She turned to Colonel O’Neill, “ You’re kidding me, right? Now, that would be a trick.”

“Temperance, “ Daniel added. “We’ve learned that it’s best to humor him, whenever he gets like this.”

“Great, just great,” she added. “You were there in the cave when our recording devices first detected the initial energy surge, and up until now I’ve not been able to determined exactly how and why it occurred. I take it, you’ve felt that energy again.”

“Not as strong as the first time,” O’Neill reluctantly admitted, ‘but it’s definitely there.”

“What does it feel like?”

“Only one way to find out for certain,” Daniel said, shrugged and stepped forward to grasp the sword by its worn hilt. At first he could barely move it, and Dr. Brown stepped forward to help him, wondering as she did so, if this was one of growing list of bone-headed things she had down in recent days when it came to solving the mystery of the artifacts. “Why the hell not, “ she muttered under her breath.
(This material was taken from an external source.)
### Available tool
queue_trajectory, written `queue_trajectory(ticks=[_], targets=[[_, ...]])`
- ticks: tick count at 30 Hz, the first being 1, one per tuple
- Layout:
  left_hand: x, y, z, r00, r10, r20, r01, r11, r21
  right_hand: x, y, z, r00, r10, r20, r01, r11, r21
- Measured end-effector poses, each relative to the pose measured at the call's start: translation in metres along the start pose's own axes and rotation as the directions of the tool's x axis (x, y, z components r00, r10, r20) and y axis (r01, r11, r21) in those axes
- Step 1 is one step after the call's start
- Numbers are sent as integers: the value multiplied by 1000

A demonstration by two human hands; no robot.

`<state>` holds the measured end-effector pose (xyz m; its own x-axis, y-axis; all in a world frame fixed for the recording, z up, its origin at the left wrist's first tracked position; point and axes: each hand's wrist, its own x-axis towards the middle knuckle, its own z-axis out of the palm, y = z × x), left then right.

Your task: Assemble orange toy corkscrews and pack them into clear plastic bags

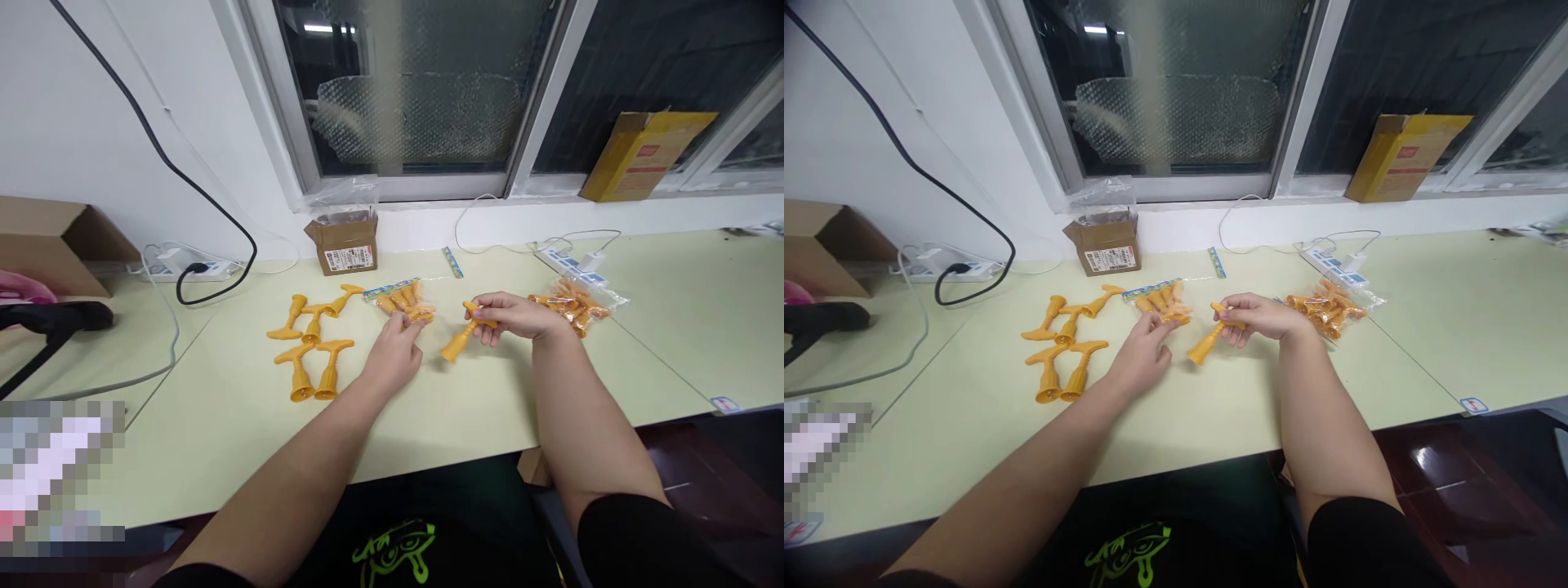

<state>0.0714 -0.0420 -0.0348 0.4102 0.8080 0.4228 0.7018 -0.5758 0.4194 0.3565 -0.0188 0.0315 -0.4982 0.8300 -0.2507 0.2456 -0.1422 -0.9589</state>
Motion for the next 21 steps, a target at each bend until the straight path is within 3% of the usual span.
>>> queue_trajectory(ticks=[3,5,8,11,16,21], targets=[[2,-3,-3,1000,-9,-17,9,999,-47,10,-1,14,997,-73,-19,74,995,61],[2,-3,-4,999,-8,-31,6,998,-59,13,-3,23,989,-144,29,141,987,72],[2,-3,-5,999,2,-54,-6,998,-69,17,-4,36,967,-196,162,196,980,18],[3,-5,-5,996,11,-87,-18,997,-82,24,1,46,950,-264,167,276,960,-52],[4,-6,-7,990,54,-131,-73,987,-143,39,10,66,925,-380,21,358,848,-390],[4,-6,-9,984,96,-151,-125,973,-193,45,9,97,861,-507,-53,305,596,-743]])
The sword was surprisingly not as heavy and awkward to handle as she had anticipated, although it did require both she and her friend, Dr. Daniel Jackson to lift it and mount on the stone pedestal designed to accommodate it.

The tingling sensation that Colonel Jack O’Neill had first stated he had felt upon making contact with the spear, they felt it as well.

At first it was quite mild, almost a tickle then it gradually became more intense, beginning at the base of the skull and traveling down through the roots of their hair, to the spine, and then through their stomach and terminating at the soles of their feet. It did not actually hurt, but it was rather uncomfortable.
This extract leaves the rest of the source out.